A multi-laboratory evaluation of the Fusion RNA reference material was conducted at 5 laboratories (Site A – E, see Table 1). However, this article will focus on evaluations involving the Archer FusionPlex Solid Tumor and custom Solid Tumor-based targeted NGS panels. For discussion of all data generated by all laboratories listed in Table 1, check out the the poster presentation from AACR 2018.
Table 1: Assay, input, and analysis used at Site A – E.
Figure 2 demonstrates the reproducibility of the Archer FusionPlex Solid Tumor assay across multiple sites and operators from the highly multiplexed contrived Fusion RNA reference material. The discordant data points are likely due to a combination of different operators, use of different analysis software versions, and differences in replicate measurements between sites.

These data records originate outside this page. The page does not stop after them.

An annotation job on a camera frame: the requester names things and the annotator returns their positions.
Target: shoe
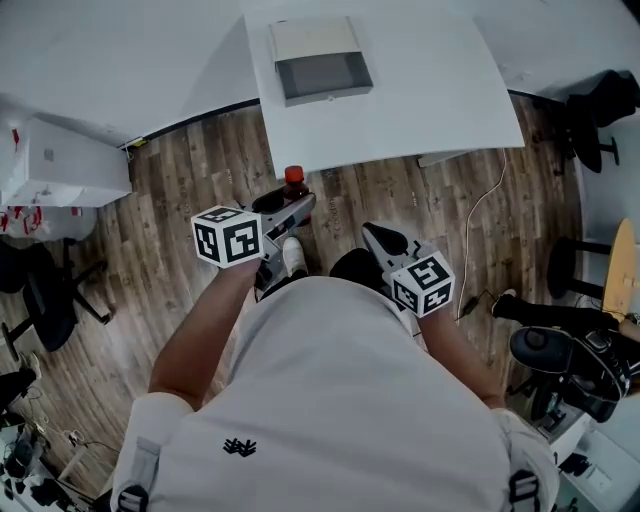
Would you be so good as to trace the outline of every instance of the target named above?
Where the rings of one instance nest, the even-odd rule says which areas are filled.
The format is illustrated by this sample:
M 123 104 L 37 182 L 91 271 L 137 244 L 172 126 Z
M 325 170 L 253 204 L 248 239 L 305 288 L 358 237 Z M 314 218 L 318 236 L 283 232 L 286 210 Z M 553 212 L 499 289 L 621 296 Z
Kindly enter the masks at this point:
M 42 379 L 42 370 L 40 369 L 40 359 L 35 352 L 31 352 L 29 357 L 25 356 L 23 353 L 20 353 L 20 367 L 28 368 L 32 370 L 33 373 L 36 374 L 36 380 Z
M 495 308 L 496 308 L 496 304 L 500 301 L 500 298 L 501 298 L 501 297 L 503 297 L 503 296 L 505 296 L 505 295 L 509 295 L 510 297 L 515 297 L 515 296 L 516 296 L 516 291 L 515 291 L 513 288 L 509 288 L 508 290 L 505 290 L 504 292 L 502 292 L 502 293 L 500 294 L 500 296 L 498 297 L 498 300 L 496 300 L 496 301 L 492 304 L 492 306 L 491 306 L 491 315 L 492 315 L 493 317 L 496 317 L 496 315 L 494 315 L 494 314 L 493 314 L 493 311 L 494 311 L 494 310 L 495 310 Z
M 309 272 L 307 269 L 307 263 L 304 261 L 302 245 L 300 245 L 298 239 L 293 236 L 290 236 L 284 241 L 284 245 L 282 246 L 282 259 L 289 277 L 298 270 L 304 270 L 307 273 Z

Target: office chair
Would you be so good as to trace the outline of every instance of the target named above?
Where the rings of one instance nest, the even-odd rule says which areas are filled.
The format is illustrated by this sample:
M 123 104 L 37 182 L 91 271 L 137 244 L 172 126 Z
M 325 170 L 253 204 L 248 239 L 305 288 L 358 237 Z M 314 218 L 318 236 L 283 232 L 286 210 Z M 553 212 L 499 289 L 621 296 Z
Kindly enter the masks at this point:
M 620 156 L 615 139 L 611 139 L 611 144 L 601 143 L 598 129 L 633 115 L 636 108 L 640 108 L 640 87 L 631 73 L 623 76 L 608 71 L 589 94 L 572 94 L 566 105 L 546 102 L 540 106 L 546 110 L 555 134 L 551 139 L 535 134 L 533 142 L 552 140 L 556 143 L 562 156 L 562 167 L 556 174 L 564 174 L 565 160 L 576 155 L 587 168 L 600 173 L 601 152 L 613 154 L 616 165 L 620 165 Z
M 73 240 L 64 239 L 63 266 L 60 269 L 55 266 L 51 253 L 43 244 L 34 244 L 21 250 L 0 242 L 0 257 L 7 257 L 6 261 L 0 260 L 0 265 L 5 273 L 15 272 L 16 280 L 23 279 L 22 296 L 29 314 L 13 330 L 2 323 L 4 339 L 15 361 L 19 361 L 19 356 L 14 343 L 32 325 L 40 342 L 49 352 L 58 350 L 66 343 L 78 323 L 73 308 L 74 301 L 102 324 L 111 320 L 111 313 L 98 314 L 78 291 L 80 283 L 97 270 L 106 270 L 107 263 L 94 263 L 74 278 L 71 272 L 74 264 L 69 258 L 69 246 L 74 243 Z M 13 265 L 13 269 L 5 266 L 5 263 Z M 11 289 L 15 289 L 16 283 L 11 285 Z M 7 290 L 4 283 L 0 290 Z

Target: white tabletop
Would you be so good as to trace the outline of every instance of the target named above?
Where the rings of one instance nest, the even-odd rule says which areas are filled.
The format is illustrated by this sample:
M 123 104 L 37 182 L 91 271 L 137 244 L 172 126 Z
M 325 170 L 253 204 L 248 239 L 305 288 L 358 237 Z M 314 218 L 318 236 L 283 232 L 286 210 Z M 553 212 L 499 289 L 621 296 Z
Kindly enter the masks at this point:
M 502 77 L 465 17 L 379 0 L 245 5 L 276 176 L 422 153 L 524 145 Z M 349 16 L 373 80 L 369 94 L 285 107 L 268 26 Z

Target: white t-shirt
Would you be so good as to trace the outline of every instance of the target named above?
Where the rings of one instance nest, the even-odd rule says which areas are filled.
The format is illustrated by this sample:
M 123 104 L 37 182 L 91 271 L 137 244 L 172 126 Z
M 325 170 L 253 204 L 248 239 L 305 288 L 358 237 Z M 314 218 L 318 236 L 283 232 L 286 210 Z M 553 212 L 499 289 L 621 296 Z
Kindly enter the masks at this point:
M 229 385 L 200 411 L 164 393 L 135 401 L 112 503 L 142 437 L 162 445 L 152 512 L 496 512 L 508 497 L 508 447 L 524 439 L 548 473 L 550 508 L 557 473 L 546 442 L 418 347 L 391 301 L 310 277 L 248 316 Z M 225 450 L 234 440 L 247 456 Z

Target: hand
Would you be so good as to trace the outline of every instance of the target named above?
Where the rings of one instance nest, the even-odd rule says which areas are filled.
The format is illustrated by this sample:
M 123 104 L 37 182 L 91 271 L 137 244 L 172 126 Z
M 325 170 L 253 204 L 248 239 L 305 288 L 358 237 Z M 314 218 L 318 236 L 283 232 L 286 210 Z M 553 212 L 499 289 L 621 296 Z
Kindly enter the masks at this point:
M 251 286 L 255 283 L 256 273 L 260 268 L 262 258 L 255 258 L 253 260 L 245 261 L 239 265 L 233 267 L 220 269 L 218 276 L 220 279 L 232 279 L 238 282 L 251 281 Z

To account for the multitude of panel-based assays, one laboratory used a custom panel assay to evaluate the RNA fusion reference material. Beta test Site D used the fusion reference material with a customized Archer FusionPlex assay as shown in Figure 3. The functionality of the customized panel was clearly demonstrated, in addition, a limit of detection study was conducted with the abundant reference material, with most fusions detected at all tested input amounts.[1]
Summary
SeraCare has developed a reference material that contains 18 clinically relevant RNA fusions. The RNA fusion reference material was evaluated at 6 different laboratories. Results of these analysis highlight the robustness of the Seraseq Fusion RNA reference materials in multi-lab concordance studies as well as a tool uniquely suited for limit of detection (LoD) studies. The RNA fusion reference material is also used in analytical validation of targeted NGS panels, and as an objective reference standard for inter-laboratory comparison of NGS assay performance. A similar multi-lab evaluation of the FFPE Fusion RNA reference materials will be published shortly.